__What the task asks__. Omit every image, and transcribe the remaining entries exactly as given.
[[ Data records, beginning ]]
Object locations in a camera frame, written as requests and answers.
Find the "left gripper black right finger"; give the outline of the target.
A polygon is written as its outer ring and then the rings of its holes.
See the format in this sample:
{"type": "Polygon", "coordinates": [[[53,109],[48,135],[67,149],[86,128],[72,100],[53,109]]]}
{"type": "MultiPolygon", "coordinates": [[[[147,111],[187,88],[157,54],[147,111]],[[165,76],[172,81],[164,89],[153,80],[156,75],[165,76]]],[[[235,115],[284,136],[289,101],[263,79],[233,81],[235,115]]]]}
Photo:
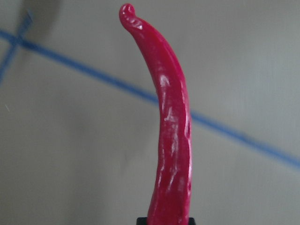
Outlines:
{"type": "Polygon", "coordinates": [[[195,219],[193,217],[189,218],[188,225],[196,225],[195,219]]]}

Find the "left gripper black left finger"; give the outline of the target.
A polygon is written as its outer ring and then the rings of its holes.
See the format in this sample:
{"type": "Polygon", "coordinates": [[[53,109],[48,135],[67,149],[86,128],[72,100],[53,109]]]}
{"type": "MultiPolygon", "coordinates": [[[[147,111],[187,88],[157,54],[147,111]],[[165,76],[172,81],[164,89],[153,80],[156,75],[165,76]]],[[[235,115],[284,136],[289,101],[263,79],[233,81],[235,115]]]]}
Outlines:
{"type": "Polygon", "coordinates": [[[138,217],[136,219],[136,225],[147,225],[147,217],[138,217]]]}

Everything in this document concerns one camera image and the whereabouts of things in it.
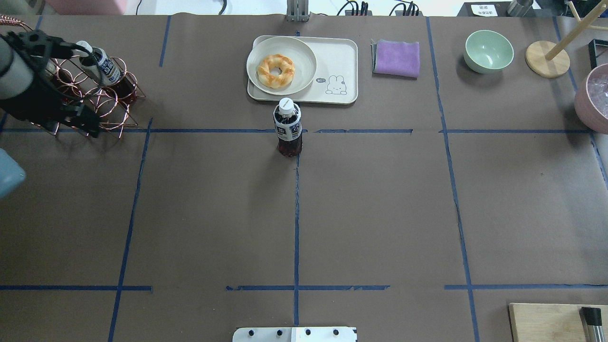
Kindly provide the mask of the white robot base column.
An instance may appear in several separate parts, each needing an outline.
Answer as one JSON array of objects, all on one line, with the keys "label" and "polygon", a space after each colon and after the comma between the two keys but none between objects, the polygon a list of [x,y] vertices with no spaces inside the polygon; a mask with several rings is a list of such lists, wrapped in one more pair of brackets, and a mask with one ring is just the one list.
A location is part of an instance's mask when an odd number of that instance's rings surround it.
[{"label": "white robot base column", "polygon": [[357,342],[355,327],[242,327],[232,336],[233,342]]}]

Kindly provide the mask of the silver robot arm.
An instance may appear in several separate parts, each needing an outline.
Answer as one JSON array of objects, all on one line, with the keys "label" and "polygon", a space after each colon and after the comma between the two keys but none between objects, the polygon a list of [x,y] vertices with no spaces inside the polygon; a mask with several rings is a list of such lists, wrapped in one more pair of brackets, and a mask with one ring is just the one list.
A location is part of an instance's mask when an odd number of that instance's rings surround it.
[[ Data records, end ]]
__Answer to this task__.
Object locations in a camera frame, written as requests and answers.
Find the "left gripper black right finger"; give the outline of the target.
A polygon is written as its outer ring and then the rings of its holes.
See the format in this sample:
{"type": "Polygon", "coordinates": [[[53,109],[48,135],[67,149],[86,128],[72,100],[53,109]]]}
{"type": "MultiPolygon", "coordinates": [[[[147,111],[187,88],[157,54],[147,111]],[[165,76],[172,81],[164,89],[153,80],[156,75],[165,76]]],[[[235,115],[284,136],[289,101],[263,79],[233,81],[235,115]]]]}
Photo:
Outlines:
{"type": "Polygon", "coordinates": [[[195,219],[193,217],[189,218],[188,225],[196,225],[195,219]]]}

Find the "left gripper black left finger"; give the outline of the target.
A polygon is written as its outer ring and then the rings of its holes.
See the format in this sample:
{"type": "Polygon", "coordinates": [[[53,109],[48,135],[67,149],[86,128],[72,100],[53,109]]]}
{"type": "MultiPolygon", "coordinates": [[[[147,111],[187,88],[157,54],[147,111]],[[165,76],[172,81],[164,89],[153,80],[156,75],[165,76]]],[[[235,115],[284,136],[289,101],[263,79],[233,81],[235,115]]]]}
Outlines:
{"type": "Polygon", "coordinates": [[[138,217],[136,219],[136,225],[147,225],[147,217],[138,217]]]}

Everything in this document concerns one camera image and the whereabouts of things in it.
Kindly provide the mask of the white robot base column.
An instance may appear in several separate parts, each needing an outline.
Answer as one JSON array of objects, all on one line, with the keys "label" and "polygon", a space after each colon and after the comma between the two keys but none between objects, the polygon a list of [x,y] vertices with no spaces inside the polygon; a mask with several rings is a list of such lists, wrapped in one more pair of brackets, and a mask with one ring is just the one list.
A location is part of an instance's mask when an odd number of that instance's rings surround it.
[{"label": "white robot base column", "polygon": [[357,342],[355,327],[242,327],[232,336],[233,342]]}]

Kindly provide the mask of the silver robot arm.
An instance may appear in several separate parts, each needing an outline.
Answer as one JSON array of objects, all on one line, with the keys "label" and "polygon", a space after each colon and after the comma between the two keys but none between objects, the polygon a list of [x,y] vertices with no spaces inside the polygon; a mask with several rings is a list of such lists, wrapped in one more pair of brackets, and a mask with one ring is just the one list.
A location is part of an instance's mask when an odd number of that instance's rings surround it.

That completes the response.